-- PROBLEM TO SOLVE --
Output exactly the lines below, starting with the line that has "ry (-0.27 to" and going on through the line that has "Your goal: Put", both included, and no other lines.
⟨
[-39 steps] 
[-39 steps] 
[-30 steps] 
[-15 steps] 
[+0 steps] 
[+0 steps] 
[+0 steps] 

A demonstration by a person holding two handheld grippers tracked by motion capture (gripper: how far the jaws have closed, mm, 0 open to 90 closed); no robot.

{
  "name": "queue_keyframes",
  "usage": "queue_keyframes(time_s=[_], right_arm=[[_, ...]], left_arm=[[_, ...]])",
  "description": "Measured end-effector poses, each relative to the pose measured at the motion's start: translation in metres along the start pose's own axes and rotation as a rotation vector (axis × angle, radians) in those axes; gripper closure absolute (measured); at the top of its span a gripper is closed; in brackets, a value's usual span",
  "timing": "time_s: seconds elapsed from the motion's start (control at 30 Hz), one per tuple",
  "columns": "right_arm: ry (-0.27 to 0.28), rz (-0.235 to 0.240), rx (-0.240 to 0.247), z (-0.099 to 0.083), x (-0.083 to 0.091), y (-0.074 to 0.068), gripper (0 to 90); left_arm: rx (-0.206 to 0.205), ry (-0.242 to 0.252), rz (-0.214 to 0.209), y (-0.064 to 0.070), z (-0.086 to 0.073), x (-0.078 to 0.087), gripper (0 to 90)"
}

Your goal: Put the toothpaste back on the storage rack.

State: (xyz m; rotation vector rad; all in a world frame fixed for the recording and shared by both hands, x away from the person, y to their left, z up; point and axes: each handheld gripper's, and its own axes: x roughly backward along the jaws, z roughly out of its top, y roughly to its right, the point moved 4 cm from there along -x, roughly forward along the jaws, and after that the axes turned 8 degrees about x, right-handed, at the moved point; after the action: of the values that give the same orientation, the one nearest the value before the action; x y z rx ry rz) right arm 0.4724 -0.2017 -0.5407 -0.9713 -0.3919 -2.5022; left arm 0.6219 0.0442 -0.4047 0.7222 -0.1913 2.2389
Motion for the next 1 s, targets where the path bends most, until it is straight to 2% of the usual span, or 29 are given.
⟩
-- SOLUTION FOR THIS TASK --
  "columns": "right_arm: ry (-0.27 to 0.28), rz (-0.235 to 0.240), rx (-0.240 to 0.247), z (-0.099 to 0.083), x (-0.083 to 0.091), y (-0.074 to 0.068), gripper (0 to 90); left_arm: rx (-0.206 to 0.205), ry (-0.242 to 0.252), rz (-0.214 to 0.209), y (-0.064 to 0.070), z (-0.086 to 0.073), x (-0.078 to 0.087), gripper (0 to 90)"
}

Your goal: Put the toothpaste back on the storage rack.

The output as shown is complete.